Records for the exercise =>
——————————

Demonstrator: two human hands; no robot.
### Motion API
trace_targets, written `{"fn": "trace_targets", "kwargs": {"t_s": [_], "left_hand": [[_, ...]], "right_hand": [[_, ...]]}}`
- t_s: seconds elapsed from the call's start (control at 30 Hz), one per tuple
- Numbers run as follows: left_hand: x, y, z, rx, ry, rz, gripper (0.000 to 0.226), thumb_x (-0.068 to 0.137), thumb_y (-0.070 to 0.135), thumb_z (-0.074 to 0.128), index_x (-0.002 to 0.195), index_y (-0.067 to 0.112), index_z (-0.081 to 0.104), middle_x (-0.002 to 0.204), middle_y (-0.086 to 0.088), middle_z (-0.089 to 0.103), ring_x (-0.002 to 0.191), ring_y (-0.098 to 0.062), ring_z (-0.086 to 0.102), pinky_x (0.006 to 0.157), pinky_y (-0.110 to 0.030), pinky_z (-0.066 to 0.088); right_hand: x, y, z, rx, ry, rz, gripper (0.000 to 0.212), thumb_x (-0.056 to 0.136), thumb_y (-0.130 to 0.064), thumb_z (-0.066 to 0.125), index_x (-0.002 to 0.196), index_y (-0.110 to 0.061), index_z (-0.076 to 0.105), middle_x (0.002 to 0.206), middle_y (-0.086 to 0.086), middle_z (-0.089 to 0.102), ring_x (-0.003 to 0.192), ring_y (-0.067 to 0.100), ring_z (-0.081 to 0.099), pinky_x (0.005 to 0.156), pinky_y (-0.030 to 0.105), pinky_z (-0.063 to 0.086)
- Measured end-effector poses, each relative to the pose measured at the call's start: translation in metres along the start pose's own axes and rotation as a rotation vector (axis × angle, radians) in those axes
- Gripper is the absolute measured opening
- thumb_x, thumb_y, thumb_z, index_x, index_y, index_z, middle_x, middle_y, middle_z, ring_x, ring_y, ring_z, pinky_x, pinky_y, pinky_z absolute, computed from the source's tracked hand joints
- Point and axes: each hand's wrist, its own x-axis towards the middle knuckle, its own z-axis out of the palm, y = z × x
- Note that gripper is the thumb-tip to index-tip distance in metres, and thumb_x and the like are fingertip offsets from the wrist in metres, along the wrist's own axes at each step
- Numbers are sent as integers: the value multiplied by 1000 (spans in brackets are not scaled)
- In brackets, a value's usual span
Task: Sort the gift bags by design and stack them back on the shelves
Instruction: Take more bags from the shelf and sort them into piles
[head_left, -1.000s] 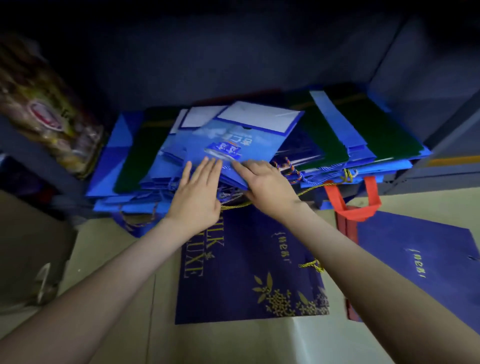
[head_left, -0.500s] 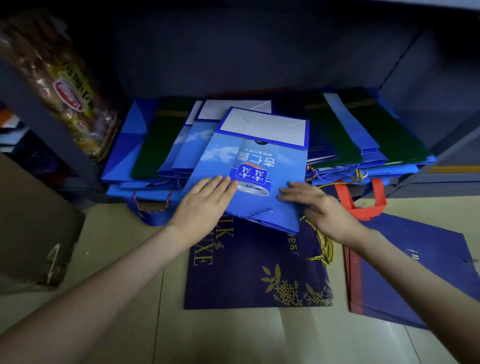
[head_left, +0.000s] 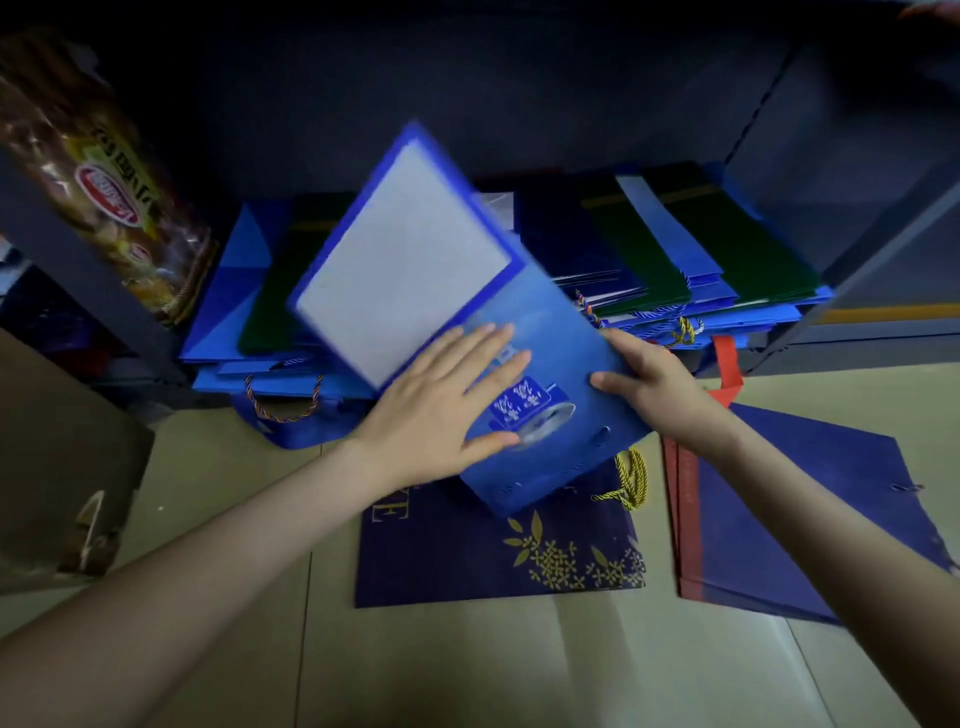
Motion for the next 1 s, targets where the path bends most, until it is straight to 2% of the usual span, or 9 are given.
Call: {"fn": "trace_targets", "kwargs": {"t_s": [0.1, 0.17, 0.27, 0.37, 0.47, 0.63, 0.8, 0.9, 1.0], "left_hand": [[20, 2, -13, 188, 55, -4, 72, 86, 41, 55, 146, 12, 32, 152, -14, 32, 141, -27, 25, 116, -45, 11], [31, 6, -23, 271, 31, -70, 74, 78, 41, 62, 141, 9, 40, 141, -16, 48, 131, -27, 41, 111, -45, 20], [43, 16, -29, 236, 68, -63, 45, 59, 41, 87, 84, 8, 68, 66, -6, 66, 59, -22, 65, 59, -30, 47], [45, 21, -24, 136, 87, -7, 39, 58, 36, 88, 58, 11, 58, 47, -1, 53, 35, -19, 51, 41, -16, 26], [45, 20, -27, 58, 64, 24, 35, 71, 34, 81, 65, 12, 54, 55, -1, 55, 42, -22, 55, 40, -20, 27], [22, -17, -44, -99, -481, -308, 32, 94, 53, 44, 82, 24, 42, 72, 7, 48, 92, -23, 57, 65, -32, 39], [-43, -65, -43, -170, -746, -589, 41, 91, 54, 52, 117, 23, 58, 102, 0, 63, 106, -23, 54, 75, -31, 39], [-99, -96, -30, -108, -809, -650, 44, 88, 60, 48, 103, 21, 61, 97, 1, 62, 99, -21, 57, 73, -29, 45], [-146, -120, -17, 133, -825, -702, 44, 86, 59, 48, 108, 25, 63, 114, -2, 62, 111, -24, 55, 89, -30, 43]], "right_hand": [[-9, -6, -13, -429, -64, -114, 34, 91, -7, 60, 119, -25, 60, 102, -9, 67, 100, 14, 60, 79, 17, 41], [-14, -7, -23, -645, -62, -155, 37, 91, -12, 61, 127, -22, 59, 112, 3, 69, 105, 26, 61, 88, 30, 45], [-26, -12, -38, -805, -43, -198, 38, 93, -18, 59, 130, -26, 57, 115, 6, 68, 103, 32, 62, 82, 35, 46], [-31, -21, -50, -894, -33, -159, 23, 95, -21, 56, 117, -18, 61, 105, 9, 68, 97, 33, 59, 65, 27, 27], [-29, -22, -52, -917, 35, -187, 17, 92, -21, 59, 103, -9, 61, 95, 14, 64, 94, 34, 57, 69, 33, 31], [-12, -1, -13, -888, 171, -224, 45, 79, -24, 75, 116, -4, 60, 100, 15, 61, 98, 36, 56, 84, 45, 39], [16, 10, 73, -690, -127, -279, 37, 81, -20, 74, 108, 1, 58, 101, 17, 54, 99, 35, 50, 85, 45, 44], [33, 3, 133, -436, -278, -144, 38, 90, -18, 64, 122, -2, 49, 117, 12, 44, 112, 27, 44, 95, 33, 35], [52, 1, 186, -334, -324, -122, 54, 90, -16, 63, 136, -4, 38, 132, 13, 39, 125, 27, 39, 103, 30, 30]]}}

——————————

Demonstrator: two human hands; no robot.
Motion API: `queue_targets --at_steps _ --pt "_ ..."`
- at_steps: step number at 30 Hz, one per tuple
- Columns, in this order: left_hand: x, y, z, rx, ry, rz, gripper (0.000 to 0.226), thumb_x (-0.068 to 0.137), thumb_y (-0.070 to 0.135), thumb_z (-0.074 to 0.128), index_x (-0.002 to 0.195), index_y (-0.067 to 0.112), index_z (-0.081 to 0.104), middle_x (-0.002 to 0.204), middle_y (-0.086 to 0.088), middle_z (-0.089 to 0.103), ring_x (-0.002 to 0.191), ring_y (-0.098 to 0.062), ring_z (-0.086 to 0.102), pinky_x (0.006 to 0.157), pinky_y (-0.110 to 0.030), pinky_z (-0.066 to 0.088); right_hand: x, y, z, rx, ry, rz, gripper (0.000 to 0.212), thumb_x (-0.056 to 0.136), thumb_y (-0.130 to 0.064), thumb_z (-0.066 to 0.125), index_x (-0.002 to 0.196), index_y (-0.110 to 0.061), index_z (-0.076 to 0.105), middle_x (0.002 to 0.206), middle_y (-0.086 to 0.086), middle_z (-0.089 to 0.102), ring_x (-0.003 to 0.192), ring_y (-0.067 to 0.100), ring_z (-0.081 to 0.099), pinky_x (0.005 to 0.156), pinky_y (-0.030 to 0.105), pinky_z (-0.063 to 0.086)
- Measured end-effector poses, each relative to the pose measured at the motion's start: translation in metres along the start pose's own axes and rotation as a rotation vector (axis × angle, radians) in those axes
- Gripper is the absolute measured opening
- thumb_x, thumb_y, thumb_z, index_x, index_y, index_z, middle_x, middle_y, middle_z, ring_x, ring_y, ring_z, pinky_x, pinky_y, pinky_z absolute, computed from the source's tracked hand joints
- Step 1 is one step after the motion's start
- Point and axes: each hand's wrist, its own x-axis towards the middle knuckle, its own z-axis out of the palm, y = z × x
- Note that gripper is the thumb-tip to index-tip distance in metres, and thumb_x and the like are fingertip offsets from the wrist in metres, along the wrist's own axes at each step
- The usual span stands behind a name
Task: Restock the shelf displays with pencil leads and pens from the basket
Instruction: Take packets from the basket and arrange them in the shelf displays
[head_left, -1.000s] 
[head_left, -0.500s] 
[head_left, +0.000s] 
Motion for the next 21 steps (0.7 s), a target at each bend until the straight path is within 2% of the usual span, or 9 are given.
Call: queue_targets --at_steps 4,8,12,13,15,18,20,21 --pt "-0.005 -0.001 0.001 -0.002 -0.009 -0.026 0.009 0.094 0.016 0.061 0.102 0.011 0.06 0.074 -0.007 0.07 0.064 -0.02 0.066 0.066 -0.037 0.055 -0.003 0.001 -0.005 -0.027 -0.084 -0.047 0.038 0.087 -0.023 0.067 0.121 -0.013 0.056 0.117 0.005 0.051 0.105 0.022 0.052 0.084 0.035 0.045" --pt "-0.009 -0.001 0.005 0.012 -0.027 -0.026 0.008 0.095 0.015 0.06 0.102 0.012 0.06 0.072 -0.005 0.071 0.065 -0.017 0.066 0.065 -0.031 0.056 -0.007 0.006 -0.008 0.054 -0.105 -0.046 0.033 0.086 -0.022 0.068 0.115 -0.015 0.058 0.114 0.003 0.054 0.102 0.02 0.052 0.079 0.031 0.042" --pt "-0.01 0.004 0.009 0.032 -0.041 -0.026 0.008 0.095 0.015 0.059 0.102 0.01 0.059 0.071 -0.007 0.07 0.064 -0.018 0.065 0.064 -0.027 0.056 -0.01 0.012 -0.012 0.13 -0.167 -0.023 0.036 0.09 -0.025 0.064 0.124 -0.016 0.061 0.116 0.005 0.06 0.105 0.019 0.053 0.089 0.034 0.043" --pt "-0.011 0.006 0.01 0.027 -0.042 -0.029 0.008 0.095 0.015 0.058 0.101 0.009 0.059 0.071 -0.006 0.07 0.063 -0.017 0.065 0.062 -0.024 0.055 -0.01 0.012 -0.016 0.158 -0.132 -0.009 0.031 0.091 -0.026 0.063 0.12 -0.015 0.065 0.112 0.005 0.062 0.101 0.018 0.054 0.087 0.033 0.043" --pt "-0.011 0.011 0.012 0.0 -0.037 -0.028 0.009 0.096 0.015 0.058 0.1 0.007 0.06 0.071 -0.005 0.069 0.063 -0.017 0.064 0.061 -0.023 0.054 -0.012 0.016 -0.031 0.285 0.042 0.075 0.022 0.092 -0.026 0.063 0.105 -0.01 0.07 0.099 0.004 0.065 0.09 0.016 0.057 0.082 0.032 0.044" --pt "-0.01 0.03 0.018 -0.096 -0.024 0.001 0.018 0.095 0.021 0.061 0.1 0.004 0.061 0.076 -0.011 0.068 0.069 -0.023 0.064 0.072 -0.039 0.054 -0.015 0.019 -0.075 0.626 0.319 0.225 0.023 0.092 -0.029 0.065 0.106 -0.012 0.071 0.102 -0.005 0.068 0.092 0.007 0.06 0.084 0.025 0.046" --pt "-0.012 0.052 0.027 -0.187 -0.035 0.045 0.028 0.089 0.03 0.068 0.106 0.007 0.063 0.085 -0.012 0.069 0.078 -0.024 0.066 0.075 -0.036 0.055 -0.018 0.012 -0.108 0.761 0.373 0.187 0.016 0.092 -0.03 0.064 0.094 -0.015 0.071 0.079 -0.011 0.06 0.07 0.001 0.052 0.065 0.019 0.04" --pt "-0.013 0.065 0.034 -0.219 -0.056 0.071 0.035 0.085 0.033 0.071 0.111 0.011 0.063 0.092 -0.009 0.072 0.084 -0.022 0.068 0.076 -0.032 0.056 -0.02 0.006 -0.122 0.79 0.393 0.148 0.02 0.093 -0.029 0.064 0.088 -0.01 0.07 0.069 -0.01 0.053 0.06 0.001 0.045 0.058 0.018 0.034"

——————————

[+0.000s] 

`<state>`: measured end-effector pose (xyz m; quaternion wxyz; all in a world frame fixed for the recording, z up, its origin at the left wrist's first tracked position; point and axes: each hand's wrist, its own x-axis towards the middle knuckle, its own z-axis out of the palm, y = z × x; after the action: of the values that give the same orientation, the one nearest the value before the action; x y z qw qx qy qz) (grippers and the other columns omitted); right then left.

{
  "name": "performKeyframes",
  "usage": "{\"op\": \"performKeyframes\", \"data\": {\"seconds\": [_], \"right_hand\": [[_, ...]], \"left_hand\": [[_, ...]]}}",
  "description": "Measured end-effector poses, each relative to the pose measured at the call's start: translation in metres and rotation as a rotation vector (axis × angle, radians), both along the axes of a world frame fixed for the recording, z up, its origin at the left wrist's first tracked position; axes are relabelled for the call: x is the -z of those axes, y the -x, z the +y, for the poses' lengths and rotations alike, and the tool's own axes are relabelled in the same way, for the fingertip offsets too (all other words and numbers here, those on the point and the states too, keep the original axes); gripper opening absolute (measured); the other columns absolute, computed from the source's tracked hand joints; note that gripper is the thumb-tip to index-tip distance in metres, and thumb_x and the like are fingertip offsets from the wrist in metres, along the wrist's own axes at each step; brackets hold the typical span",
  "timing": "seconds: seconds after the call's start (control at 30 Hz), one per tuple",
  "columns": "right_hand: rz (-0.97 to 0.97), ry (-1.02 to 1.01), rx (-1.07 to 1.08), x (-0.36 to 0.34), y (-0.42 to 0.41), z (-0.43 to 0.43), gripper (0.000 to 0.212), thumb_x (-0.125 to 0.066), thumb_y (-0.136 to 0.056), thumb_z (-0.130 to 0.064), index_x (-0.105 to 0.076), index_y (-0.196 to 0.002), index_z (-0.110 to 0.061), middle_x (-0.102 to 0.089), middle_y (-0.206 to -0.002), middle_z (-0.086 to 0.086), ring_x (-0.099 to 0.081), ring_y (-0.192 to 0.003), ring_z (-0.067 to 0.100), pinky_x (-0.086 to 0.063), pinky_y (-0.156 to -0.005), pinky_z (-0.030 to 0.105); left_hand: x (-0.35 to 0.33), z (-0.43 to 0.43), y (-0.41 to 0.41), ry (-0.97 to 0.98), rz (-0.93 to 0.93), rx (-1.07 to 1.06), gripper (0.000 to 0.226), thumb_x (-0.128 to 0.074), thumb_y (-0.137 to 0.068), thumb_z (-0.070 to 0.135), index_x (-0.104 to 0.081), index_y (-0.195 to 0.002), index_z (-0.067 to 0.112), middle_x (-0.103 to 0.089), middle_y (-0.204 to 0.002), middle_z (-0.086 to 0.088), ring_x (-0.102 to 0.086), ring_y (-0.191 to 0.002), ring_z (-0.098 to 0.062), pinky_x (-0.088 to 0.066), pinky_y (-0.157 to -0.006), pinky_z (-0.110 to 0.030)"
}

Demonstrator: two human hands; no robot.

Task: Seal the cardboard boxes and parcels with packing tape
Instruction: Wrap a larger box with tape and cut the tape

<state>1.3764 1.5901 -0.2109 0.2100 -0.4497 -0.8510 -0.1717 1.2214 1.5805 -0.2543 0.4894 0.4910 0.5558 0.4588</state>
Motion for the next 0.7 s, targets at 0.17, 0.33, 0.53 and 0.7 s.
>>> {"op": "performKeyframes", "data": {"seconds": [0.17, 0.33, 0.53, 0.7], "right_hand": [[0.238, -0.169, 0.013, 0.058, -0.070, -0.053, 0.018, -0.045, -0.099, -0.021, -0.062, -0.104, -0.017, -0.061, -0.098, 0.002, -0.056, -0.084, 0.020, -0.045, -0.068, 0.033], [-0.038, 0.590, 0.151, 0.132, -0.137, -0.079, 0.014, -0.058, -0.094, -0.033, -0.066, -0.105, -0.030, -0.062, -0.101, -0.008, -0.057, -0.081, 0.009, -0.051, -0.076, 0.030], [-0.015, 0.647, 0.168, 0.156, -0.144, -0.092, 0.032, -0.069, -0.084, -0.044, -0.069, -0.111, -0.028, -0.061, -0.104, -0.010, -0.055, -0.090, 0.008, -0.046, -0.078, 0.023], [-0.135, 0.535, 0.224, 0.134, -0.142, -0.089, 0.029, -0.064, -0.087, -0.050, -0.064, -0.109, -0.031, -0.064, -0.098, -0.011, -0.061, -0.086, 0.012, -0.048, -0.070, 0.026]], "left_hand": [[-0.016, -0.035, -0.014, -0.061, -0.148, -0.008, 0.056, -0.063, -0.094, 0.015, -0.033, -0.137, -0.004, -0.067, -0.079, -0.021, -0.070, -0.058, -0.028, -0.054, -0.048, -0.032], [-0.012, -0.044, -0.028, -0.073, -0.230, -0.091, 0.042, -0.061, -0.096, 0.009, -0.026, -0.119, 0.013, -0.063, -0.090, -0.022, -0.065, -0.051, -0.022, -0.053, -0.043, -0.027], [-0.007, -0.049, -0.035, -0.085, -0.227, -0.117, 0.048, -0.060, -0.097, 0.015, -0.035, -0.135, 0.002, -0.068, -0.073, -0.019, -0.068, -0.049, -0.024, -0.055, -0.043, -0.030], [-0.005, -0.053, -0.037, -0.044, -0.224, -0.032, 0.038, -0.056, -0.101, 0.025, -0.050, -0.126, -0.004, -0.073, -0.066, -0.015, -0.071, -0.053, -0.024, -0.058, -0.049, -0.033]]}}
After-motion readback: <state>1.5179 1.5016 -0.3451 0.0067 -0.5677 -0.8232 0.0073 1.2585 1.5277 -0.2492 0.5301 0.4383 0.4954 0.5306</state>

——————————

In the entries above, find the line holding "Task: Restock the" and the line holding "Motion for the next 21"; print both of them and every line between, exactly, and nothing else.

Solution to this exercise =>
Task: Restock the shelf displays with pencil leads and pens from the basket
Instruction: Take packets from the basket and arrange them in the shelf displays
[head_left, -1.000s] 
[head_left, -0.500s] 
[head_left, +0.000s] 
Motion for the next 21 steps (0.7 s), a target at each bend until the straight path is within 2% of the usual span, or 9 are given.

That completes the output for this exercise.